The ensuing investigation revealed that Kevin Kelly had lost track of his kids before: Until he was called on the phone, he hadn't realized he left a 4-year-old at a video store. More recently, Frances herself had been found wandering in the middle of the street, unattended.
The Kellys are good Catholics, their supporters say. Maybe. Good parents? I think most people would find that debatable.
Good parents these days don't have 13 kids. Maybe on a 19th-century farm it made sense, where kids could do the work more cheaply than farmhands. But even the most devoutly religious of us ought to understand that in today's world, family does not mean brood. It's not cute, or funny, or right. It's stupid and irresponsible.
Reports indicate that the responsibilities the family's size imposed on its members have been taking a heavy toll on their mental health.
There is a reason that Virginia has rules and sets forth licensing requirements governing the number of children allowed at a family-operated day-care facility, which is what the Kelly home might as well be. That's because there is a limit to the number of children one adult can be reasonably expected to keep track of.
No matter what the rules, though, any parent familiar with child-care settings would never leave a child at a place where one person is watching as many as 12 or 13 kids.
Some of the Kelly children were old enough to be baby sitters themselves, but they didn't miss Frances either, despite their level of maturity. In that light, most of the family members are guilty of gross negligence, including the children's absent mother, Mary, who saw fit to leave her forgetful husband in charge of the mob. Certainly she should be able to visit her ailing father in Ireland, but couldn't she have arranged for a relative, friend, or church member to be on hand?

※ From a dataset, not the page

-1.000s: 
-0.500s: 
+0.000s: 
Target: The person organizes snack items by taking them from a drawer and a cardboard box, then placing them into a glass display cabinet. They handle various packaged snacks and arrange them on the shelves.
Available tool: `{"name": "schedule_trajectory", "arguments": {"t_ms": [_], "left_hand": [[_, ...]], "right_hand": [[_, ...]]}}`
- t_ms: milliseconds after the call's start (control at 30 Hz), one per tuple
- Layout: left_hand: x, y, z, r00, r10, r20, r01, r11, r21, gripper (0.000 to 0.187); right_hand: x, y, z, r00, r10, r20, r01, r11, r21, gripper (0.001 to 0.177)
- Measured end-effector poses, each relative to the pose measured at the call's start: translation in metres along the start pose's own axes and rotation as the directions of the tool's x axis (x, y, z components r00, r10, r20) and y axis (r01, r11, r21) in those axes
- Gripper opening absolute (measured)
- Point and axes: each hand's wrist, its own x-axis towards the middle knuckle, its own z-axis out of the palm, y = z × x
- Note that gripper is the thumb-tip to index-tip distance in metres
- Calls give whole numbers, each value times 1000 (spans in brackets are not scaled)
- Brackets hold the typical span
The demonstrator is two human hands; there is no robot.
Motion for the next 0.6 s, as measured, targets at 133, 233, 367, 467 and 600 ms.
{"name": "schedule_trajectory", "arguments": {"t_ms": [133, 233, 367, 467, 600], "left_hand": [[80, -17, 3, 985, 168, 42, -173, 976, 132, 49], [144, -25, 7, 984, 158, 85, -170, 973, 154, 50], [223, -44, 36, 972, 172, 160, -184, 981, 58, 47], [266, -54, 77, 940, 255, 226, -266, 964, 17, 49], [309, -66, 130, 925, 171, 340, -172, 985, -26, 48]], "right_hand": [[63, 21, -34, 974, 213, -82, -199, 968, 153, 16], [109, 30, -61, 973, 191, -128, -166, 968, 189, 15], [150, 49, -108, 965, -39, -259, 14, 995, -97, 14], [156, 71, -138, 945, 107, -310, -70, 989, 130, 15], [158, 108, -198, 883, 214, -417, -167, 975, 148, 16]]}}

Such negligence by Kevin Kelly in particular is no different than that of the father who inadvertently leaves a loaded handgun on a nightstand for his child to find and discharge on a sibling or himself.
How about the parents of a child who eventually dies because they failed out of religious conviction or simple neglect to seek obviously needed medical attention?
Such incidents are not only tragic, they are criminal. They merit charges and a jury's deliberations.
Kevin Kelly deserves a court-ordered vasectomy.
After Frances' death, some of the Kellys' fellow church members came to their defense, which I suppose is admirable given that Kevin Kelly's blunder was indefensible by any stretch of moral decency.
But it would seem that these church members view the sanctity of life in two ways: Choosing to terminate a fetus is a grievous sin, but leaving a toddler to die in a closed vehicle is an unfortunate oversight.
One of those co-members at All Saints Catholic Church is Del. Robert G. Marshall, the ardently pro-life Prince William County Republican. He thinks this situation could happen to anyone in a moment of distraction. Seven hours, however, is quite a long moment.
Such a blatant double standard is yet another dilemma facing a church already beset with scandal. Its inability to simply oust priests who sexually abuse children may reflect the desire to forgive, but it not only puts more children at risk, it also puts members to a test of faith that some won't stick around to take.
Without a doubt, religious freedom is one of the primary liberties that makes this nation great. For followers of Catholicism and other religions, the laws of the church can exceed all others.
But there are certain realities that the modern world requires us to acknowledge. One of them is that religious conviction is no defense for criminal negligence. Another is that meting out punishment in one case can help prevent a recurrence.
Is Frances Kelly in a better place? We want to believe she is. But I bet no one wishes more than the Kellys that she was still right here with her family.
RICHARD AMRHINE is a writer and editor with The Free Lance-Star.